### WORK TO COMPLETE
Output a verbatim copy of the data, cut off after the line that contains "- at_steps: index".

### Records drawn from a dataset
● ● ● ● ● ● ●

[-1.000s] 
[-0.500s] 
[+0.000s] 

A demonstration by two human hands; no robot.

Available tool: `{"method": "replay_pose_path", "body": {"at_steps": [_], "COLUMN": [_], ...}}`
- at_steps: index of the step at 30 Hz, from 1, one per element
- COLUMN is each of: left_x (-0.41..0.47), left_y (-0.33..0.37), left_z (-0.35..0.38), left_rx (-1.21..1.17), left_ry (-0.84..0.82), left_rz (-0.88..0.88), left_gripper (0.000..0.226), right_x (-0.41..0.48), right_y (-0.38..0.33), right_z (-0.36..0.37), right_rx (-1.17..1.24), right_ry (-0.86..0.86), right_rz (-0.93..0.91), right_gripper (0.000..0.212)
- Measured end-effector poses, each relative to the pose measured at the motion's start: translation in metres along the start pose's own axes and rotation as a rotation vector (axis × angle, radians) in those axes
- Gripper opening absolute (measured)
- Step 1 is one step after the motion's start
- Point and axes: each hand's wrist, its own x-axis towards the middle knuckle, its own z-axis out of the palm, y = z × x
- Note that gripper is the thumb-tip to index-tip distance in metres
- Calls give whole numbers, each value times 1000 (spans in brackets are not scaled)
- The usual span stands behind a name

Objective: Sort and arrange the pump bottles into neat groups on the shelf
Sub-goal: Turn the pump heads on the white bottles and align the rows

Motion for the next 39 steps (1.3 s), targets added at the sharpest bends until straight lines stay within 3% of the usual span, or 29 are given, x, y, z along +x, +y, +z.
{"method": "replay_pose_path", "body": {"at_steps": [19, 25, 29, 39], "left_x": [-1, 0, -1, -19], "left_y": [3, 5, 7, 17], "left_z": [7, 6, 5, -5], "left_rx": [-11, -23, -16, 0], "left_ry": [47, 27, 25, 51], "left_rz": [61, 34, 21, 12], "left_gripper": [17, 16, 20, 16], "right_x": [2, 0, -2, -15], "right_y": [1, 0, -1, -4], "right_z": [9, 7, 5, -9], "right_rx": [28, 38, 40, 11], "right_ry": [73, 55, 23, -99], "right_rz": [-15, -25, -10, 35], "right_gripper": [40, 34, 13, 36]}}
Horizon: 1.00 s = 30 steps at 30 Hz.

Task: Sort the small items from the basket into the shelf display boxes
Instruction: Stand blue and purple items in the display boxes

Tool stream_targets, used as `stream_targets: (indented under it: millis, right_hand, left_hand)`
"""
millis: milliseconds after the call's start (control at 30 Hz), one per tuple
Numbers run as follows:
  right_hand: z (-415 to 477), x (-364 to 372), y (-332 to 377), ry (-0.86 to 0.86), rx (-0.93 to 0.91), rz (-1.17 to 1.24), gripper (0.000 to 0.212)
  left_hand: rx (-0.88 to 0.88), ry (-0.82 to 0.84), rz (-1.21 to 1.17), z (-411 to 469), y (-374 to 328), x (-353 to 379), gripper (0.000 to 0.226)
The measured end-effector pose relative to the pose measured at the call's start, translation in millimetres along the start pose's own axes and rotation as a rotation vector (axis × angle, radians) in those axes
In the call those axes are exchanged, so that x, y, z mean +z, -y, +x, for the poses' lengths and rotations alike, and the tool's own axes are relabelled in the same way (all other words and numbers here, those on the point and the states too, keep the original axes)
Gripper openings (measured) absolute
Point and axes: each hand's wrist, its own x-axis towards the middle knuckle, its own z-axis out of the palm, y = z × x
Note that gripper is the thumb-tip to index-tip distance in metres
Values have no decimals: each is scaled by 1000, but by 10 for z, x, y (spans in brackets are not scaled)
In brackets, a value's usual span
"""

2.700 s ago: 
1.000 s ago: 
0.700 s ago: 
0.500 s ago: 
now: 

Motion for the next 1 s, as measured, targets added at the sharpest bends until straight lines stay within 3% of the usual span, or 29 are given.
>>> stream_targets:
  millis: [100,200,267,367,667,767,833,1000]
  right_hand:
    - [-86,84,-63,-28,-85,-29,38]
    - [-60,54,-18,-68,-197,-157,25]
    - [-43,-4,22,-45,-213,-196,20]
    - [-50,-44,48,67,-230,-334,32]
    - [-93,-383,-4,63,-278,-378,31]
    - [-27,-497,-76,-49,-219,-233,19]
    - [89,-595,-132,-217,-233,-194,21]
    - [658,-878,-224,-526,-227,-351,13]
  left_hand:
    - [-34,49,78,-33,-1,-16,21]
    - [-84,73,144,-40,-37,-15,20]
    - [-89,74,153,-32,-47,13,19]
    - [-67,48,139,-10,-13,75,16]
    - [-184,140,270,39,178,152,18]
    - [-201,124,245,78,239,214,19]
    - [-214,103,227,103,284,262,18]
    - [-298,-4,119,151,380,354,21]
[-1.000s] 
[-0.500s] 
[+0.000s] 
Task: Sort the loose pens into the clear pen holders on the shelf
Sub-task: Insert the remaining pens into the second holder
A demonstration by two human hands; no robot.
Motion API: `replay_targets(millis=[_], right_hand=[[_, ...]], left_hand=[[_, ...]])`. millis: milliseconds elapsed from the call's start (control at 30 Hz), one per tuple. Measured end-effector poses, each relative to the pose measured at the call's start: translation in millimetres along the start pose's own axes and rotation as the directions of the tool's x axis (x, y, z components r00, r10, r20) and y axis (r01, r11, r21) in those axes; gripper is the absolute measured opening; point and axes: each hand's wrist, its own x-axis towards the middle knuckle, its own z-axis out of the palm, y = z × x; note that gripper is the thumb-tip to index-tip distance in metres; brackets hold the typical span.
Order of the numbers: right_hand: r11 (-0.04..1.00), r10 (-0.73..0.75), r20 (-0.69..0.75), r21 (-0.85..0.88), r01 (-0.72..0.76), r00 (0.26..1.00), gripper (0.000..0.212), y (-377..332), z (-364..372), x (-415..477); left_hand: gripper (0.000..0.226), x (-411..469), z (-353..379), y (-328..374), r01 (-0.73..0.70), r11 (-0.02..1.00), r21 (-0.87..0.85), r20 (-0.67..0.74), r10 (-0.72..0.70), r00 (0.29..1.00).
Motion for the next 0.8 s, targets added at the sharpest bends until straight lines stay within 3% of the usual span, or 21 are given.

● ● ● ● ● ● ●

### SOLUTION TO THIS PROBLEM
[-1.000s] 
[-0.500s] 
[+0.000s] 

A demonstration by two human hands; no robot.

Available tool: `{"method": "replay_pose_path", "body": {"at_steps": [_], "COLUMN": [_], ...}}`
- at_steps: index of the step at 30 Hz, from 1, one per element

Output for this exercise is now complete.